Utilization of Plant Architecture Genes in Soybean to Positively Impact Adaptation to High Yield Environments

Jeong-Hwa Kim; Andrew Scaboo; Vincent Pantalone; Zenglu Li; Kristin Bilyeu

doi:10.3389/fpls.2022.891587

Utilization of Plant Architecture Genes in Soybean to Positively Impact Adaptation to High Yield Environments

Front Plant Sci. 2022 May 24:13:891587. doi: 10.3389/fpls.2022.891587. eCollection 2022.

Authors

Jeong-Hwa Kim¹, Andrew Scaboo¹, Vincent Pantalone², Zenglu Li³, Kristin Bilyeu⁴

Affiliations

¹ Division of Plant Science and Technology, University of Missouri, Columbia, MO, United States.
² Department of Plant Sciences, University of Tennessee, Knoxville, TN, United States.
³ Department of Crop and Soil Sciences, University of Georgia, Athens, GA, United States.
⁴ Plant Genetics Research Unit, United States Department of Agriculture-Agricultural Research Service, University of Missouri, Columbia, MO, United States.

Abstract

Optimization of plant architecture by modifying stem termination and timing of flowering and maturity of soybean is a promising strategy to improve its adaptability to specific production environments. Therefore, it is important to choose a proper stem termination type and to understand morphological differences between each stem termination type under various environmental conditions. Variations in abruptness of stem termination have been generally classified into three classical genetic types, indeterminate (Dt1), determinate (dt1), and semi-determinate (Dt2). However, an additional stem termination type, termed tall determinate, and its genetic symbol, dt1-t, were introduced about 25 years ago. The tall determinate soybean lines show delayed cessation of apical stem growth and about 50% taller plant heights than the typical determinate soybeans, even though the genetic control of the tall determinate phenotype was found to be allelic to dt1. Despite the potential agronomic merits of the alternative stem termination type, knowledge about the tall determinate soybean remains limited.

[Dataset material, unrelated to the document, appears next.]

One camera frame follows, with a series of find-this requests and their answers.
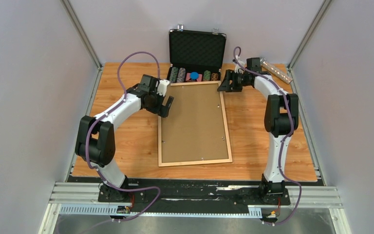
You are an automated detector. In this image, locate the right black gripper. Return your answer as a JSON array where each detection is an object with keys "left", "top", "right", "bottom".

We clarified the molecular basis of the tall determinate stem termination type and examined potential agronomic merits of the alternative stem type under three different production environments in the US. Sequence analysis of the classical tall determinate soybean lines revealed that the dt1-t allele responsible for tall determinate stem architecture is caused by two of the identified independent missense alleles of dt1, dt1-t1 (R130K), and dt1-t2 (R62S). Also, from the comparison among soybean accessions belonging to each of the genotype categories for stem termination types, soybean accessions with tall determinate alleles were found to have a high discrepancy rate in phenotyping. Newly developed tall determinate late-maturing soybean germplasm lines had taller plant heights and a greater number of nodes with a similar stem diameter and similar pod density at the apical stem compared to typical determinate soybeans having dt1 (R166W) alleles in Southern environments in the US. The phenotype of increased pod-bearing nodes with lodging resistance has the potential to improve yield, especially grown in high yield environments. This study suggests an alternative strategy to remodel the shape of soybean plants, which can possibly lead to yield improvement through the modification of soybean plant architecture.

Keywords: agronomic traits; plant architecture; southern environments; soybean; stem termination types.